Write again exactly the lines in the listing below, starting at the line with "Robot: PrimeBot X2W" and ending at the line with "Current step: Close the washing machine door", both included. Pictures are not copied.

__INPUT DATA__

◇ ◇ ◇ ◇ ◇ ◇ ◇

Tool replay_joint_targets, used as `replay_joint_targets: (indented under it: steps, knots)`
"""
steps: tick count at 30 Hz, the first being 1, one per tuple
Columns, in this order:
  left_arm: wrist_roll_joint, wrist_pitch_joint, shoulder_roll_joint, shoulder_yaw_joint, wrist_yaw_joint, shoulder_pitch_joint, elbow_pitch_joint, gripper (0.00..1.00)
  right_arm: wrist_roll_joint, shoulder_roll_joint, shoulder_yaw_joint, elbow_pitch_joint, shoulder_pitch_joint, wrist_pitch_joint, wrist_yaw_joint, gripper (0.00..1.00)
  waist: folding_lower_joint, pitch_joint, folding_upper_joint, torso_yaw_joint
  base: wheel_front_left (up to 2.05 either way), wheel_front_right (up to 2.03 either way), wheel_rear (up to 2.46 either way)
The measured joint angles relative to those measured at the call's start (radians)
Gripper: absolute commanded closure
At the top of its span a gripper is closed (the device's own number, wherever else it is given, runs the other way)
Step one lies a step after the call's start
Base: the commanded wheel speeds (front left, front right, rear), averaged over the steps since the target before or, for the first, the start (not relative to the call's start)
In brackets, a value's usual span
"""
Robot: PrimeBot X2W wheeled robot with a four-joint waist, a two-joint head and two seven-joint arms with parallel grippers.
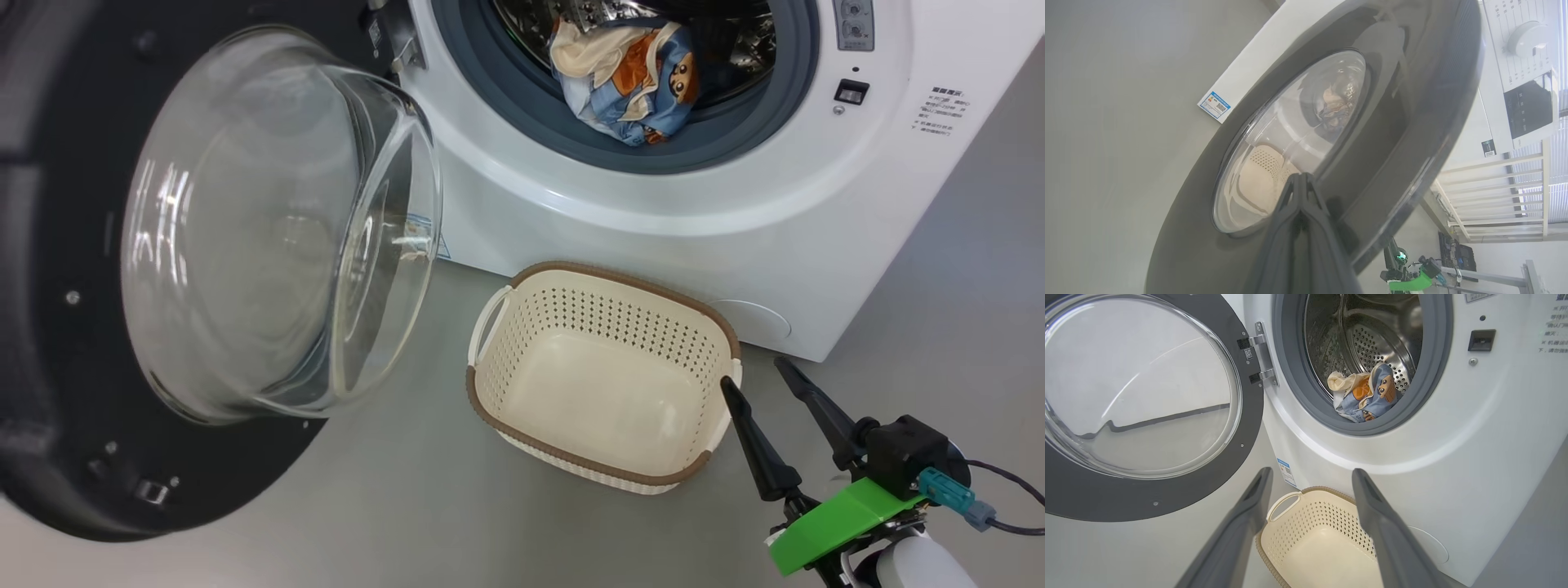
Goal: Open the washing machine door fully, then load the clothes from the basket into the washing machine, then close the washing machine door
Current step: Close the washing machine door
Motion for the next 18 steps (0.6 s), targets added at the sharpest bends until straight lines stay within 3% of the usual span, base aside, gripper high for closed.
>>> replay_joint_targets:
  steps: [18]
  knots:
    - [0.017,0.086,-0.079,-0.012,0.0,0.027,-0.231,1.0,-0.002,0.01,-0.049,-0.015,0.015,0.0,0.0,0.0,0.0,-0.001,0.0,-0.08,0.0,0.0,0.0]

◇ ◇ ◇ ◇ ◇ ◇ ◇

__ANSWER BELOW__
Robot: PrimeBot X2W wheeled robot with a four-joint waist, a two-joint head and two seven-joint arms with parallel grippers.
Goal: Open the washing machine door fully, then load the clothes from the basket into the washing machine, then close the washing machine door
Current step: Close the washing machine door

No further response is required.